■ Aim of the exercise ■
Could you tally the lines of the entries that carry the string "measured"? Reply with the number and nothing more.

Data items:
====

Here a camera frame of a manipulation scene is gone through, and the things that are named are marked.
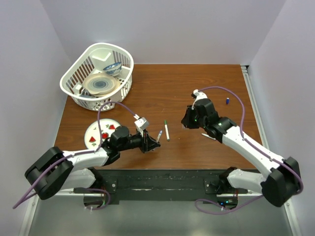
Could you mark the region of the white purple pen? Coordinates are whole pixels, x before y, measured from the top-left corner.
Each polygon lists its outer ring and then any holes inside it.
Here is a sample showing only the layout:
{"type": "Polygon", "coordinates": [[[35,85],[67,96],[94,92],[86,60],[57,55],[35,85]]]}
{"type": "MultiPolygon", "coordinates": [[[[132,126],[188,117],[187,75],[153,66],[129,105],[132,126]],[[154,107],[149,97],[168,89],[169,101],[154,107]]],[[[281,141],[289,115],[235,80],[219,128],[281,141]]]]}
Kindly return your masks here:
{"type": "Polygon", "coordinates": [[[162,130],[159,131],[156,142],[159,142],[161,136],[162,136],[162,130]]]}

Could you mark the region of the white green pen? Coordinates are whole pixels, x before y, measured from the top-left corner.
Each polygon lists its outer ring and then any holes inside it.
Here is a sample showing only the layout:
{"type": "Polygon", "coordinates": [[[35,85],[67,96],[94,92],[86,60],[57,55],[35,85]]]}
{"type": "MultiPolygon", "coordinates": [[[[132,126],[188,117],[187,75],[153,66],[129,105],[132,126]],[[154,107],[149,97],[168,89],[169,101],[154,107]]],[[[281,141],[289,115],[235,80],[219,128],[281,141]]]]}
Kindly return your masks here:
{"type": "Polygon", "coordinates": [[[170,141],[168,124],[164,124],[164,129],[165,129],[166,139],[167,141],[170,141]]]}

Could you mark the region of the grey pen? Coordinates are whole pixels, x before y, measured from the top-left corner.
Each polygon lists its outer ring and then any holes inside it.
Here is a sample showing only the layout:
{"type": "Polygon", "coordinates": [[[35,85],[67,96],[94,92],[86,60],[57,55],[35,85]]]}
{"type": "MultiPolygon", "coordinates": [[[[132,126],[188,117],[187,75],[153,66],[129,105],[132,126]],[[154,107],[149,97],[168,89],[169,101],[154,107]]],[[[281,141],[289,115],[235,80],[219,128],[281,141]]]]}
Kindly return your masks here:
{"type": "Polygon", "coordinates": [[[201,135],[204,136],[204,137],[207,137],[207,138],[209,138],[211,140],[216,140],[216,138],[213,138],[213,137],[209,136],[208,134],[201,133],[201,135]]]}

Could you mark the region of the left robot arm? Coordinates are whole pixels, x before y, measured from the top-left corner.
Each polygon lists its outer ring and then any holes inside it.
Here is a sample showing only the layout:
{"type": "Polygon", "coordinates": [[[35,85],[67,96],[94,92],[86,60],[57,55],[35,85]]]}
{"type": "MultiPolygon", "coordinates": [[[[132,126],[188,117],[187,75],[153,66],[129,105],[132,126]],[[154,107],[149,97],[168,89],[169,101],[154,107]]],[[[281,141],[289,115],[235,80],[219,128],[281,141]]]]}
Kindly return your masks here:
{"type": "Polygon", "coordinates": [[[97,149],[62,151],[58,147],[49,148],[26,170],[25,178],[41,200],[69,188],[86,188],[96,193],[103,183],[102,176],[94,169],[96,166],[114,163],[124,150],[139,148],[146,153],[159,146],[147,130],[131,135],[126,126],[119,126],[97,149]]]}

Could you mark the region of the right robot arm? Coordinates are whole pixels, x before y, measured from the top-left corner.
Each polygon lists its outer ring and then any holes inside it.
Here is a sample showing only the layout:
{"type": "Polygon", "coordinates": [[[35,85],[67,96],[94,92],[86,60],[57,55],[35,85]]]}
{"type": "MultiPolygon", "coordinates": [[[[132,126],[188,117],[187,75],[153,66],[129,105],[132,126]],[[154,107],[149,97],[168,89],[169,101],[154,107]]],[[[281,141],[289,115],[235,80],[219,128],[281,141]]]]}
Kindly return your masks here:
{"type": "Polygon", "coordinates": [[[202,128],[206,136],[235,150],[258,173],[231,167],[220,177],[219,187],[224,193],[242,188],[260,193],[269,203],[281,207],[292,196],[302,191],[298,162],[284,159],[250,138],[235,122],[218,115],[212,101],[206,97],[195,98],[187,107],[182,125],[188,129],[202,128]]]}

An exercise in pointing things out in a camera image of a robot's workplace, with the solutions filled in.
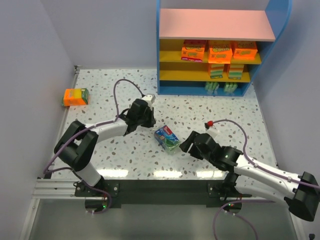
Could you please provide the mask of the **blue sponge pack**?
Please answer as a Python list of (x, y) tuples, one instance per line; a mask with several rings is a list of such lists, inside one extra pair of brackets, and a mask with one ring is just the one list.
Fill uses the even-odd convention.
[(174, 154), (181, 143), (178, 137), (167, 125), (157, 129), (154, 132), (154, 138), (168, 154)]
[(204, 87), (206, 93), (211, 96), (216, 96), (218, 94), (219, 83), (213, 81), (207, 81)]
[(237, 88), (238, 88), (237, 82), (226, 82), (224, 84), (223, 91), (226, 95), (233, 96)]

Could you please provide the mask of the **blue sponge pack front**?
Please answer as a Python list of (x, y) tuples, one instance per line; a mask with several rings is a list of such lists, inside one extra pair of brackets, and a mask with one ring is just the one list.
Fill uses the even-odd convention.
[(207, 81), (204, 87), (206, 93), (211, 96), (216, 96), (218, 94), (219, 83), (213, 81)]

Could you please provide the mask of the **orange green sponge box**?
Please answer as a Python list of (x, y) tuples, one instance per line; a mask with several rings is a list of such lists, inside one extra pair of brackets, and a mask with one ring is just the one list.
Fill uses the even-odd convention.
[(90, 93), (87, 88), (66, 89), (62, 98), (62, 106), (84, 106), (90, 102)]

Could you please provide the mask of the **orange yellow sponge box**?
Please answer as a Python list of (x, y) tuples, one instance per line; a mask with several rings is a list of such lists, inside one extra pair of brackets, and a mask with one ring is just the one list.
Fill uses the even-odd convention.
[(209, 63), (208, 64), (208, 74), (210, 79), (220, 79), (223, 78), (225, 65), (221, 63)]

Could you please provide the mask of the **pink sponge box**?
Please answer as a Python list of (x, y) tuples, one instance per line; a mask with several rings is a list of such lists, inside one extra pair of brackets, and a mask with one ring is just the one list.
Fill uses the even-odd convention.
[(186, 39), (181, 48), (181, 60), (202, 63), (207, 41)]

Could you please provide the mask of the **orange Scrub Daddy box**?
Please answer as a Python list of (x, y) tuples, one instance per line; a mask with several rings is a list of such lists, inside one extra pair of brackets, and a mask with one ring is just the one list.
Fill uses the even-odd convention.
[(254, 60), (258, 52), (255, 41), (233, 41), (231, 46), (234, 59)]

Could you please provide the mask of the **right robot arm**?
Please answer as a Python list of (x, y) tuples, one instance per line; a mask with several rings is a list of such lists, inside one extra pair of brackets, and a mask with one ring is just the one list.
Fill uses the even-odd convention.
[(320, 186), (311, 173), (296, 174), (257, 160), (249, 161), (244, 152), (219, 145), (213, 136), (209, 130), (205, 133), (192, 131), (179, 147), (196, 159), (235, 174), (237, 192), (283, 203), (296, 217), (314, 221), (320, 203)]

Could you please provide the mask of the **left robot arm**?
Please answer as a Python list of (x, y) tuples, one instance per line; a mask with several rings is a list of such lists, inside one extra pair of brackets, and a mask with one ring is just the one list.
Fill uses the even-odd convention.
[(75, 120), (56, 144), (53, 152), (88, 186), (106, 190), (104, 178), (90, 163), (96, 144), (114, 137), (126, 136), (137, 127), (152, 128), (155, 95), (137, 98), (116, 120), (83, 124)]

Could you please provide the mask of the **blue shelf unit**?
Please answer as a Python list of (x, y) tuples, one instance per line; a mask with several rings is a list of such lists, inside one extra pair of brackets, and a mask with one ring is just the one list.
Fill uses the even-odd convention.
[(156, 4), (160, 95), (244, 96), (286, 28), (292, 1), (264, 10), (164, 8)]

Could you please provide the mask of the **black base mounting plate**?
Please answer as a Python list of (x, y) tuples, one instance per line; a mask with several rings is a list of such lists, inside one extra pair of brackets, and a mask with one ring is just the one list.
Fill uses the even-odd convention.
[(85, 208), (101, 210), (122, 205), (205, 205), (222, 206), (227, 199), (249, 198), (224, 180), (105, 180), (104, 193), (92, 190), (82, 182), (75, 182), (74, 195), (84, 198)]

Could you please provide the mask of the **aluminium frame rail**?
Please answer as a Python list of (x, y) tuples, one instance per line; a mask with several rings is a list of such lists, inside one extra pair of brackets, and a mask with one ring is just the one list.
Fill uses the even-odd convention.
[(73, 199), (75, 179), (37, 179), (33, 189), (33, 199)]

====

■ Response to this task ■
5